Exercise brief
The required result is a copy of each line below in which "whole" appears.

Records shown
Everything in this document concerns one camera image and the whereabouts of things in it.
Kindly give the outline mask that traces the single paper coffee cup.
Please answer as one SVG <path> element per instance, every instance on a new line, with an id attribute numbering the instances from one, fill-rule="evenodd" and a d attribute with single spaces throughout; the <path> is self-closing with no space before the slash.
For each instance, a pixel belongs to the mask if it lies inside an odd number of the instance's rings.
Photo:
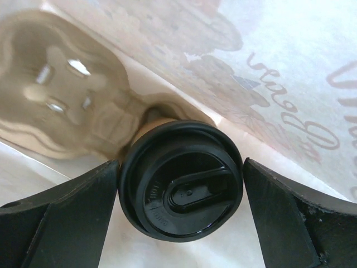
<path id="1" fill-rule="evenodd" d="M 173 122 L 176 121 L 176 119 L 173 118 L 158 118 L 155 119 L 153 121 L 150 121 L 146 124 L 144 124 L 136 133 L 136 135 L 134 136 L 131 145 L 133 145 L 139 138 L 141 138 L 143 135 L 145 135 L 147 132 L 149 132 L 150 130 L 164 125 L 165 123 L 169 123 L 169 122 Z"/>

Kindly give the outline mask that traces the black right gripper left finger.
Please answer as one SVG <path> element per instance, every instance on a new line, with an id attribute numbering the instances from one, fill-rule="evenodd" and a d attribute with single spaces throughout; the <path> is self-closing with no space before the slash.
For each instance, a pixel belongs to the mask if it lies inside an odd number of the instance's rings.
<path id="1" fill-rule="evenodd" d="M 1 206 L 1 267 L 98 267 L 119 162 Z"/>

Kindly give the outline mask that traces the brown paper takeout bag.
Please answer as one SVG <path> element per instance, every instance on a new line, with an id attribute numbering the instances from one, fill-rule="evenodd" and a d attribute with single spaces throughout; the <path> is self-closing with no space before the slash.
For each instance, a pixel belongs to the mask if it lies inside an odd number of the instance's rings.
<path id="1" fill-rule="evenodd" d="M 235 143 L 243 164 L 356 204 L 355 1 L 2 1 L 1 20 L 28 10 L 109 49 L 136 93 L 175 95 L 191 108 L 186 119 Z M 158 118 L 173 117 L 153 108 L 143 125 Z M 118 195 L 132 140 L 113 158 L 55 159 L 1 138 L 1 206 L 117 160 L 98 267 L 266 267 L 244 177 L 237 211 L 208 236 L 176 243 L 138 231 Z"/>

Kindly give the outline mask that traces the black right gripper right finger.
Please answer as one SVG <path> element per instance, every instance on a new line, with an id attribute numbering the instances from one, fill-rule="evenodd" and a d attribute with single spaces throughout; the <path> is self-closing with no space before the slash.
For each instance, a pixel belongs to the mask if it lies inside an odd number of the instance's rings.
<path id="1" fill-rule="evenodd" d="M 243 177 L 266 267 L 356 267 L 356 204 L 246 159 Z"/>

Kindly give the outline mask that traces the black plastic cup lid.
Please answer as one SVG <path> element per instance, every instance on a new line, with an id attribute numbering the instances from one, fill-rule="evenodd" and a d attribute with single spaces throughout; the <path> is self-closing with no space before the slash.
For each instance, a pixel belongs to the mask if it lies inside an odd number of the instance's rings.
<path id="1" fill-rule="evenodd" d="M 221 130 L 195 120 L 158 126 L 130 146 L 120 167 L 124 215 L 144 235 L 190 242 L 220 228 L 243 197 L 243 160 Z"/>

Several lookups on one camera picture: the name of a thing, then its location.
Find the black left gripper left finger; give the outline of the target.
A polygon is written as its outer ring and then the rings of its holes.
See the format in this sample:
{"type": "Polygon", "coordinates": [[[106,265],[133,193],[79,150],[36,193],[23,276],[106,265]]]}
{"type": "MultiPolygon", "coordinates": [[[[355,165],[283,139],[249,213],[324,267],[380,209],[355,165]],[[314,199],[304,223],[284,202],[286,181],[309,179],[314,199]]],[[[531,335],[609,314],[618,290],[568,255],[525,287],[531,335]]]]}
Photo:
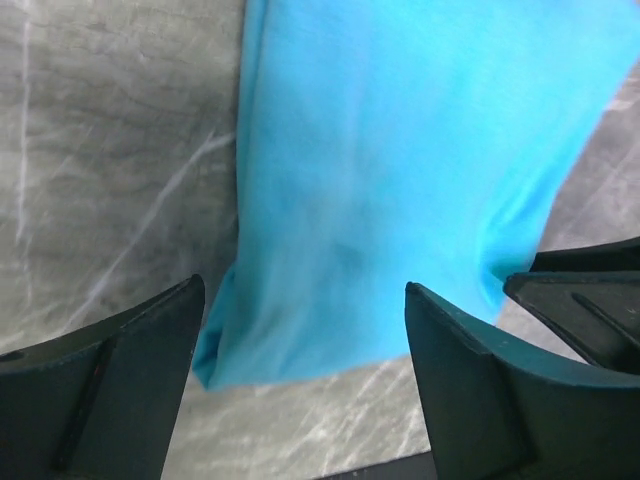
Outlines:
{"type": "Polygon", "coordinates": [[[4,479],[158,479],[205,306],[194,275],[1,356],[4,479]]]}

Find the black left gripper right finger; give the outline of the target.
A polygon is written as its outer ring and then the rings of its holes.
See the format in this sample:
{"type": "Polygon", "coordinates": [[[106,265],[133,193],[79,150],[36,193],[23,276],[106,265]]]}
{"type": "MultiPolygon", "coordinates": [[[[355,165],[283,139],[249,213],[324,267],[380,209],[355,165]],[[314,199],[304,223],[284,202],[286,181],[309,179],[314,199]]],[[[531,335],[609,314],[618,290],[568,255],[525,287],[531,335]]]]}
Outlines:
{"type": "Polygon", "coordinates": [[[425,287],[405,323],[441,479],[635,479],[639,379],[534,346],[425,287]]]}

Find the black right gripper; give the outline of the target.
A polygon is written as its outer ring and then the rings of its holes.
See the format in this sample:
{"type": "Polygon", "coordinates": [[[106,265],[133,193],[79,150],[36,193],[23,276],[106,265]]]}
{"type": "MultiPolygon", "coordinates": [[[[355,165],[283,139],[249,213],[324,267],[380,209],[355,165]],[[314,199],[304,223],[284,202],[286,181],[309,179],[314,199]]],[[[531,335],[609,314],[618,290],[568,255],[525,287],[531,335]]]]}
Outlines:
{"type": "Polygon", "coordinates": [[[504,293],[591,365],[639,371],[639,240],[541,252],[504,293]]]}

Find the turquoise t shirt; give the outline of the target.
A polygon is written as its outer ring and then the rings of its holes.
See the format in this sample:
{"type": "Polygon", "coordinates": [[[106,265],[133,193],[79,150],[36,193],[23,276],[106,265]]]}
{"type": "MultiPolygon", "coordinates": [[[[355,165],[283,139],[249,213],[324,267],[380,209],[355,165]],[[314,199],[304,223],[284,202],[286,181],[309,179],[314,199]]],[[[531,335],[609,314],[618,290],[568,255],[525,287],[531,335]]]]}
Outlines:
{"type": "Polygon", "coordinates": [[[633,1],[250,1],[238,244],[208,390],[408,353],[404,288],[488,323],[639,57],[633,1]]]}

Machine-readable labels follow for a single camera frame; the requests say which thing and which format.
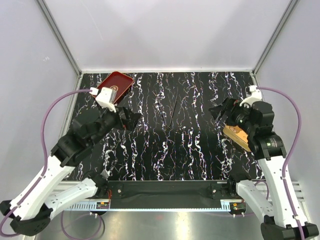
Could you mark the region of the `silver square tin lid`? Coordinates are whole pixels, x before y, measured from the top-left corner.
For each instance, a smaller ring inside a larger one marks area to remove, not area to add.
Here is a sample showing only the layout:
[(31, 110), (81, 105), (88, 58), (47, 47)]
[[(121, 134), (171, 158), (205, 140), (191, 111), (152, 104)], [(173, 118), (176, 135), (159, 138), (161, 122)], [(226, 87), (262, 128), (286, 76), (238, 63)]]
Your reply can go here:
[(248, 144), (248, 135), (240, 127), (225, 125), (223, 134), (236, 144), (237, 147), (251, 152)]

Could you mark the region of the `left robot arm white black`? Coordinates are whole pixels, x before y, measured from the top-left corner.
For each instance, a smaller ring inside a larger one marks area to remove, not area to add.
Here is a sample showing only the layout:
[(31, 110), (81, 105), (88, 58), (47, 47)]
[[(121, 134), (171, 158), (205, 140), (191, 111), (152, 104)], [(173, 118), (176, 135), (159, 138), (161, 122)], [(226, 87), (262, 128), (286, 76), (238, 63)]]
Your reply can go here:
[(108, 181), (91, 172), (68, 190), (51, 195), (56, 186), (82, 161), (113, 129), (133, 131), (141, 118), (126, 107), (91, 108), (75, 117), (67, 133), (52, 148), (42, 170), (15, 199), (4, 200), (0, 211), (11, 218), (14, 235), (35, 236), (66, 208), (86, 198), (103, 198), (108, 193)]

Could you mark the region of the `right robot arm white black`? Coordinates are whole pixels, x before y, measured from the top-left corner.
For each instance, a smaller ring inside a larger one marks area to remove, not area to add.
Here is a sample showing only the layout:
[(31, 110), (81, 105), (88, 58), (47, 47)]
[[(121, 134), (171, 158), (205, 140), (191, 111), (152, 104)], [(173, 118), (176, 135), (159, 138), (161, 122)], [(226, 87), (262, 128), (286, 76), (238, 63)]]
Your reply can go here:
[(288, 168), (285, 145), (274, 131), (272, 105), (264, 101), (252, 104), (226, 98), (209, 109), (215, 120), (226, 116), (225, 123), (247, 134), (248, 147), (260, 166), (271, 195), (268, 201), (245, 174), (230, 177), (228, 195), (241, 197), (260, 221), (265, 240), (310, 240), (319, 235), (318, 226), (310, 223), (300, 208)]

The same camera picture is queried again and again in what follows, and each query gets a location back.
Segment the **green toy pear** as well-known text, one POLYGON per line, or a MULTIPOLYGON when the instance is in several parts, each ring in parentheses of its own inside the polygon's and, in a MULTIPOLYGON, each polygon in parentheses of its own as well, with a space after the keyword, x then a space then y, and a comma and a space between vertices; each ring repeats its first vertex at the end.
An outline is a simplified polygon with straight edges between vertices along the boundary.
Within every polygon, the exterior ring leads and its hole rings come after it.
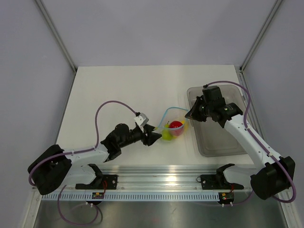
POLYGON ((167 122, 164 125, 161 134, 162 134, 162 139, 165 141, 171 141, 173 139, 173 135, 170 130, 170 122, 167 122))

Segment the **clear zip top bag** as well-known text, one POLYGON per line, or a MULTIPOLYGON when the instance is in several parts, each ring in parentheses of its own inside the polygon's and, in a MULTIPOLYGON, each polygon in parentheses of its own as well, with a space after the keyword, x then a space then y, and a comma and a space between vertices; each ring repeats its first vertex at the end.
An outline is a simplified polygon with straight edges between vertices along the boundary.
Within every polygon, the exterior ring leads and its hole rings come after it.
POLYGON ((180 138, 188 129, 189 121, 185 118, 188 109, 169 107, 164 112, 155 130, 161 134, 161 140, 168 143, 180 138))

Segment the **yellow toy lemon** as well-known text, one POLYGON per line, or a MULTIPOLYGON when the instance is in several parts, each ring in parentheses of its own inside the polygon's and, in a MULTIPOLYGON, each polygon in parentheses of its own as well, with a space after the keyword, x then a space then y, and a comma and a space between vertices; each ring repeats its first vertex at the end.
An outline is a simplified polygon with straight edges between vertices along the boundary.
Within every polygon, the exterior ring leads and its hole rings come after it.
POLYGON ((188 121, 187 120, 183 120, 183 121, 181 121, 181 123, 182 123, 182 129, 184 131, 186 131, 188 129, 188 127, 189 127, 188 121))

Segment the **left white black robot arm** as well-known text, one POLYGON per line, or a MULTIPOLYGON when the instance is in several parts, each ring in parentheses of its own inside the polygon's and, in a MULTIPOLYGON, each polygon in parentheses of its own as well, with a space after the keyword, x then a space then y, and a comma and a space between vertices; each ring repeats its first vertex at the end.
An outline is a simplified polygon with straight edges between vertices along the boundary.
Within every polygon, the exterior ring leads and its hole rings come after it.
POLYGON ((103 190, 106 178, 98 167, 100 164, 117 158, 126 146, 136 142, 151 146, 161 136, 149 124, 129 129, 128 125, 120 123, 95 148, 65 151, 54 144, 28 167, 29 183, 41 195, 65 185, 75 186, 78 190, 103 190))

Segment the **red toy apple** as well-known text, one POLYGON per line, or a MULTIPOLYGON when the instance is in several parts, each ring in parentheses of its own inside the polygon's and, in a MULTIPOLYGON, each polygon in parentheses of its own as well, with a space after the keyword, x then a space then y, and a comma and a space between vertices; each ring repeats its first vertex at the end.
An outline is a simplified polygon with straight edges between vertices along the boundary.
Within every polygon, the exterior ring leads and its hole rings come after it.
POLYGON ((183 134, 182 123, 180 121, 172 121, 170 123, 170 130, 173 136, 180 136, 183 134))

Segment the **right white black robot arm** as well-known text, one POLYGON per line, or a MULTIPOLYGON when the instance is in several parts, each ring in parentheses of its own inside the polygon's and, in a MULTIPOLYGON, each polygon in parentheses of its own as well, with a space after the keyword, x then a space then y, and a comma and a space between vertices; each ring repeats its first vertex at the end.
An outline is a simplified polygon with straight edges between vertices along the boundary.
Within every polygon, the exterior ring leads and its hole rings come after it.
POLYGON ((238 141, 255 165, 255 170, 240 168, 232 163, 217 168, 215 181, 219 189, 230 189, 233 185, 240 189, 251 187, 262 200, 292 189, 292 198, 284 200, 284 203, 295 200, 294 160, 289 156, 282 157, 273 150, 249 125, 247 113, 235 103, 226 103, 218 86, 205 85, 202 95, 196 98, 185 117, 197 122, 210 118, 218 123, 238 141))

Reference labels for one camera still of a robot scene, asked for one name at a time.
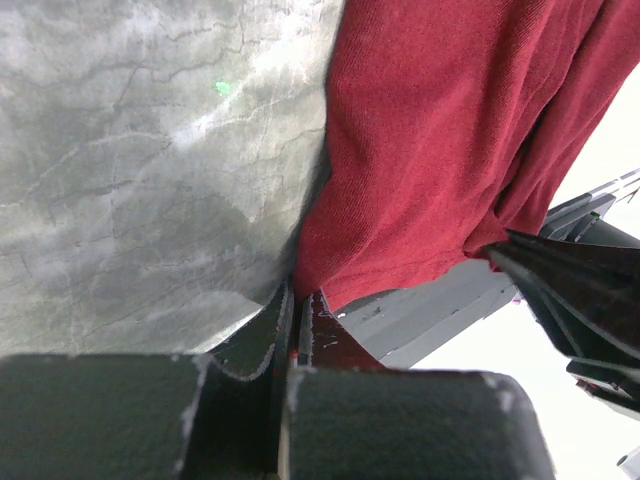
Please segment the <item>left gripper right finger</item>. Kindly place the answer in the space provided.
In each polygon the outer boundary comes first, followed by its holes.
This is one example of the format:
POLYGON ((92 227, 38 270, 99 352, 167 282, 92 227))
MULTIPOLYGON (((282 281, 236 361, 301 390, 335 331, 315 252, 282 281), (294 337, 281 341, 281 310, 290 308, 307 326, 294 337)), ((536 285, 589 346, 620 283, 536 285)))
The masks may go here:
POLYGON ((550 479, 533 405, 511 377, 390 369, 304 304, 287 382, 291 479, 550 479))

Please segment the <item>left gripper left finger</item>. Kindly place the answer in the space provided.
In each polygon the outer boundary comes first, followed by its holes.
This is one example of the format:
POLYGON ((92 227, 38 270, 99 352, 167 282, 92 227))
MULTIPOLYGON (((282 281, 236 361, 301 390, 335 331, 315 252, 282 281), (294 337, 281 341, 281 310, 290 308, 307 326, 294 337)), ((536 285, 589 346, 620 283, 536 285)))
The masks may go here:
POLYGON ((5 479, 262 479, 278 468, 293 293, 203 354, 6 356, 5 479))

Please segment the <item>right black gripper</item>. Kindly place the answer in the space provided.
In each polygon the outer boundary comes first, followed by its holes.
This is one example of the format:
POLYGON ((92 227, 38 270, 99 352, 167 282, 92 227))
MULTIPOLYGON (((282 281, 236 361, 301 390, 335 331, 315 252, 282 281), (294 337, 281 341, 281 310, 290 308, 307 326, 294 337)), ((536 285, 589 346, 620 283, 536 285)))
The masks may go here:
POLYGON ((639 250, 516 231, 484 248, 525 298, 576 386, 639 419, 639 250))

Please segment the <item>dark red t-shirt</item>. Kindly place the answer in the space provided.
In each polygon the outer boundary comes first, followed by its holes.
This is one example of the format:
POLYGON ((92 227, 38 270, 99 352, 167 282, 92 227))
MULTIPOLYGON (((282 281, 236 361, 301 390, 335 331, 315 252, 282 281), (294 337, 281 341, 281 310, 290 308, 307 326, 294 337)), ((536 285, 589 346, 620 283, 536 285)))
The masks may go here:
POLYGON ((347 2, 298 297, 340 309, 539 232, 638 62, 635 1, 347 2))

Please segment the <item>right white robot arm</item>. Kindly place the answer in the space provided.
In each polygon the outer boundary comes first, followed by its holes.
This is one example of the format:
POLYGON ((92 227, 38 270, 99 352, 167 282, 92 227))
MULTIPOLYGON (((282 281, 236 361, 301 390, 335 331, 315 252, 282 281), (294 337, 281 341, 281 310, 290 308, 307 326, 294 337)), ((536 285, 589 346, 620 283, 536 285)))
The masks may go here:
POLYGON ((407 367, 512 300, 532 309, 567 372, 591 397, 639 414, 639 241, 606 221, 639 195, 639 174, 552 208, 538 236, 512 234, 439 280, 341 309, 342 325, 378 360, 407 367))

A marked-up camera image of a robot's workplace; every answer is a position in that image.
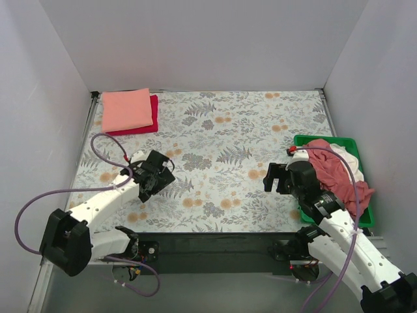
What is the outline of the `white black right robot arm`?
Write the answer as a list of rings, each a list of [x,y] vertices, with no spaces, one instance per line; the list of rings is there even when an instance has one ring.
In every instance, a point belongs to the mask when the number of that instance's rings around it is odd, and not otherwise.
[[[290,194],[314,223],[301,228],[288,244],[288,255],[322,262],[355,294],[364,312],[415,312],[416,275],[392,264],[354,221],[343,202],[321,189],[308,161],[271,163],[263,179],[265,191]]]

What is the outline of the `salmon pink t shirt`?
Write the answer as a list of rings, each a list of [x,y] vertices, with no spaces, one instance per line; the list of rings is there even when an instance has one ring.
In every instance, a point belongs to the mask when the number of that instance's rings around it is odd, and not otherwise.
[[[102,132],[109,133],[153,125],[148,89],[104,92],[101,96]]]

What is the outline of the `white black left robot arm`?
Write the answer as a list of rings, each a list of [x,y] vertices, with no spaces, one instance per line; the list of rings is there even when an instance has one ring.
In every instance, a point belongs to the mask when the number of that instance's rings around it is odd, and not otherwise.
[[[134,231],[124,226],[100,233],[97,229],[129,201],[137,198],[146,202],[175,177],[164,166],[156,168],[141,161],[133,163],[131,170],[133,176],[121,170],[105,190],[69,211],[54,210],[46,224],[41,255],[68,276],[80,274],[92,260],[107,256],[135,258],[139,237]]]

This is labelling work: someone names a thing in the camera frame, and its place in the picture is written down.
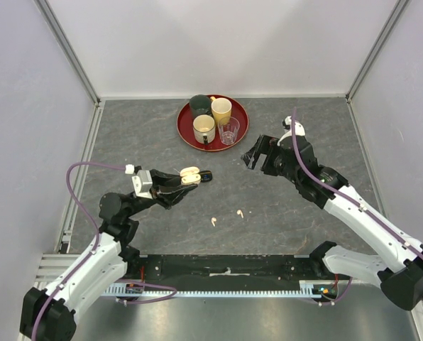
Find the red round tray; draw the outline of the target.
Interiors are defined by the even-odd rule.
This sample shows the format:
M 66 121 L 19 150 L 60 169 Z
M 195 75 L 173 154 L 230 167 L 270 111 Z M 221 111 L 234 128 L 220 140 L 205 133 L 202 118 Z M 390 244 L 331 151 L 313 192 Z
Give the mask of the red round tray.
M 219 94 L 207 96 L 210 113 L 186 104 L 177 117 L 177 131 L 182 140 L 195 149 L 217 152 L 236 145 L 249 127 L 246 110 L 234 99 Z

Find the black earbud charging case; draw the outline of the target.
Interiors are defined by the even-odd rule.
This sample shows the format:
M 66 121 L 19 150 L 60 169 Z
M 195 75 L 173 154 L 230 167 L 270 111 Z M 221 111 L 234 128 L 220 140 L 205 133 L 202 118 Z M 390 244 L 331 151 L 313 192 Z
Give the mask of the black earbud charging case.
M 213 180 L 213 175 L 212 172 L 210 170 L 203 170 L 199 172 L 200 178 L 201 178 L 201 182 L 202 183 L 208 183 L 210 181 Z

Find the yellow mug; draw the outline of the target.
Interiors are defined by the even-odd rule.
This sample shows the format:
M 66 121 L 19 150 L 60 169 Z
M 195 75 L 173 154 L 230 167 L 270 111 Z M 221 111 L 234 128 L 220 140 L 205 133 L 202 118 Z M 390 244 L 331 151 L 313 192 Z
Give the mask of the yellow mug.
M 224 97 L 210 97 L 211 100 L 211 112 L 216 125 L 228 124 L 231 117 L 232 103 L 229 99 Z

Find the clear glass tumbler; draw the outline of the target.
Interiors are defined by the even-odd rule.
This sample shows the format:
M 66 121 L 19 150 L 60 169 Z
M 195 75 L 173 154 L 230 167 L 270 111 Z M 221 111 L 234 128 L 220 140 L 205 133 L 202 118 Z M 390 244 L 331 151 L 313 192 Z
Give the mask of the clear glass tumbler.
M 235 117 L 224 117 L 218 123 L 219 137 L 222 144 L 230 146 L 238 137 L 240 123 Z

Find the dark green mug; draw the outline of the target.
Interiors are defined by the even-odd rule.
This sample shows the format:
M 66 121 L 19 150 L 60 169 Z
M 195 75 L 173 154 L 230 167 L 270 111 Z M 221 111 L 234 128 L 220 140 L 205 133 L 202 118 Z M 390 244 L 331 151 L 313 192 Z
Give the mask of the dark green mug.
M 197 94 L 193 96 L 189 100 L 189 108 L 190 108 L 192 117 L 195 119 L 196 117 L 203 114 L 211 115 L 212 114 L 211 103 L 212 103 L 211 99 L 204 94 Z

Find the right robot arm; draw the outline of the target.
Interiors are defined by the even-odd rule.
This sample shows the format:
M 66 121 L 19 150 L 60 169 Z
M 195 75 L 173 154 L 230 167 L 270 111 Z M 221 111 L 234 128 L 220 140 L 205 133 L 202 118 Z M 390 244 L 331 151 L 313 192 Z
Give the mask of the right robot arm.
M 241 159 L 253 169 L 260 156 L 265 156 L 264 174 L 289 180 L 305 200 L 342 221 L 375 251 L 367 255 L 325 241 L 309 255 L 313 277 L 360 279 L 403 310 L 423 301 L 423 243 L 371 207 L 340 173 L 319 164 L 305 137 L 261 135 Z

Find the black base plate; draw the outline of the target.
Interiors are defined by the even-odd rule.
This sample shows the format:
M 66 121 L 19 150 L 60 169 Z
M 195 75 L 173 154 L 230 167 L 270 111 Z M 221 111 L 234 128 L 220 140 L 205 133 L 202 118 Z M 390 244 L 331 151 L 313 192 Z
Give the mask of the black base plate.
M 124 278 L 177 290 L 293 289 L 300 281 L 347 279 L 308 256 L 250 254 L 150 254 L 130 264 Z

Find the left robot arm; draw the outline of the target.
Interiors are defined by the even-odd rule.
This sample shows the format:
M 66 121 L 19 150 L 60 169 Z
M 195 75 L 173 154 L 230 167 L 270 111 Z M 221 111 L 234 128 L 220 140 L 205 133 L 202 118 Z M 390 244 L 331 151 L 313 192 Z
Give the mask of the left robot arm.
M 19 332 L 31 340 L 71 340 L 81 318 L 114 282 L 135 278 L 140 252 L 130 245 L 139 223 L 132 216 L 154 205 L 169 210 L 201 181 L 200 170 L 178 174 L 115 166 L 131 176 L 133 192 L 107 193 L 99 203 L 101 224 L 89 246 L 45 288 L 32 287 L 23 298 Z

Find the cream earbud charging case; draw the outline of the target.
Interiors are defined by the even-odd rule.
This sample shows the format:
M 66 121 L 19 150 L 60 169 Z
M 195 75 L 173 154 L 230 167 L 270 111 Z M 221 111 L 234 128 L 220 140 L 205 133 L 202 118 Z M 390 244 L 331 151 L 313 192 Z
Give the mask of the cream earbud charging case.
M 183 168 L 180 171 L 180 180 L 182 185 L 199 184 L 202 181 L 200 169 L 196 166 Z

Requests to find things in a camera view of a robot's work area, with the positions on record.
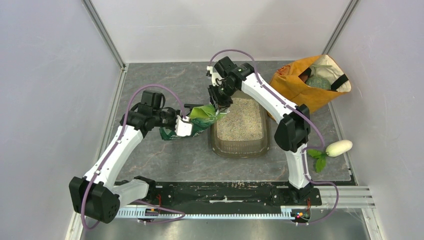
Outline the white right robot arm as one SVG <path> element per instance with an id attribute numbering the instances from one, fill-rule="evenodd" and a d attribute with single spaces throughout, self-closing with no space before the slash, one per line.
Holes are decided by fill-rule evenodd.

Written reply
Could you mark the region of the `silver square tin lid`? Coordinates are whole pixels, x before y, measured from the top-left corner.
Could you mark the region of the `left robot arm white black`? Coordinates are whole pixels, x before y, measured from the top-left corner.
Could you mark the region of the `right robot arm white black`? Coordinates are whole pixels, x before y, measured from the top-left corner.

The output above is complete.